After you installed and configured the Monitoring system, you can use the Monitoring web application for the types WMSHistory and RMS.

However, every type can directly be monitored in Kibana dashboards that can be imported into your Elasticsearch (or Opensearch) instance. You can find and import these dashboards from DIRAC/dashboards as per the following example. Grafana dashboards are also provided for some of the types.

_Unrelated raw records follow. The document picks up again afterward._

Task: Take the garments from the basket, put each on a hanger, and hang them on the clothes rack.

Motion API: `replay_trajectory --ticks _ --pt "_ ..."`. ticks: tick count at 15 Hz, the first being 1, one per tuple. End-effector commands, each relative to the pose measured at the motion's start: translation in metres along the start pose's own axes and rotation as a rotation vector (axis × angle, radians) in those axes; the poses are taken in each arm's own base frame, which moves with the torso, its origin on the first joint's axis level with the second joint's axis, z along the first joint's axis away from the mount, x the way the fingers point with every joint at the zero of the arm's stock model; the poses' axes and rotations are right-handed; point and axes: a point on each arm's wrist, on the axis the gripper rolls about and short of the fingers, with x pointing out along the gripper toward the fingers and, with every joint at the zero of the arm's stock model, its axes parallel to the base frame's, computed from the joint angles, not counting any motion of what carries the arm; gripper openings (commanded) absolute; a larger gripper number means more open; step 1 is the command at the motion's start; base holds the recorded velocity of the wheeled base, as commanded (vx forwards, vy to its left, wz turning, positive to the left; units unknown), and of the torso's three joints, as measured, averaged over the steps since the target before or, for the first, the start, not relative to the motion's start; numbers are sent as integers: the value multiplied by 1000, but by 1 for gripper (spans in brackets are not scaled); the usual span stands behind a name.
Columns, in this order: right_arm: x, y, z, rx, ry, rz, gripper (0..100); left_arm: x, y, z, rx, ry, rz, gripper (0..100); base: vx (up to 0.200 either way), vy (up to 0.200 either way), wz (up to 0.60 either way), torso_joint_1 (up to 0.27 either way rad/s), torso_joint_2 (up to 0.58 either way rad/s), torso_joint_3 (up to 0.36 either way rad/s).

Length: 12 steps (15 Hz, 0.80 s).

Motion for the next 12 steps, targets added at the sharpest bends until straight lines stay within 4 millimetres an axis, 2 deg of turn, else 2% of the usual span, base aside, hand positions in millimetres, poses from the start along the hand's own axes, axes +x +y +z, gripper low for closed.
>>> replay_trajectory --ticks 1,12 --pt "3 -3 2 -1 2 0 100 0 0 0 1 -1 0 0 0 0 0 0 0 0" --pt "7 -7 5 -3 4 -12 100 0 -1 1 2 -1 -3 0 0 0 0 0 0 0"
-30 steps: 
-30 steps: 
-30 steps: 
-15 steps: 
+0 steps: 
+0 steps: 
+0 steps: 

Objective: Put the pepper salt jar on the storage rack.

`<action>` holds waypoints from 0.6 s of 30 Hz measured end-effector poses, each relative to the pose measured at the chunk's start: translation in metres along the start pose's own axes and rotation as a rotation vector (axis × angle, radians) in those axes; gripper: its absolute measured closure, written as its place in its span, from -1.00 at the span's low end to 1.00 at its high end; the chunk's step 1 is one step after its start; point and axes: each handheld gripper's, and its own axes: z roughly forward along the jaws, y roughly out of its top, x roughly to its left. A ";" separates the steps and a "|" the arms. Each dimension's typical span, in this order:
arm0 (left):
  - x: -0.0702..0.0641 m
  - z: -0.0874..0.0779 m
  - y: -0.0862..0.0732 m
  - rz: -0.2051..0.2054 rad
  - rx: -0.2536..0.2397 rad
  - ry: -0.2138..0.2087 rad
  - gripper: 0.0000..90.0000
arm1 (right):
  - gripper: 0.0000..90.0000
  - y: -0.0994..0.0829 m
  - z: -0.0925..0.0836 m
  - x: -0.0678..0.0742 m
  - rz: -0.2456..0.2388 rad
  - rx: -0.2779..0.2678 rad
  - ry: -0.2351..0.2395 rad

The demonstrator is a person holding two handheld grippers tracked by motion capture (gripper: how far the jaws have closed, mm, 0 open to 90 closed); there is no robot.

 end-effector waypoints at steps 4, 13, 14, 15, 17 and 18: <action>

Kibana dashboard for WMSHistory

A dashboard for WMSHistory monitoring WMSDashboard is available here for import as a NDJSON (as support for JSON is being removed in the latest versions of Kibana). The dashboard may not be compatible with older versions of ElasticSearch. To import it in the Kibana UI, go to Management -> Saved Objects -> Import and import the JSON file.

Note: the JSON file already contains the index patterns needed for the visualizations. You may need to adapt the index patterns to your existing ones.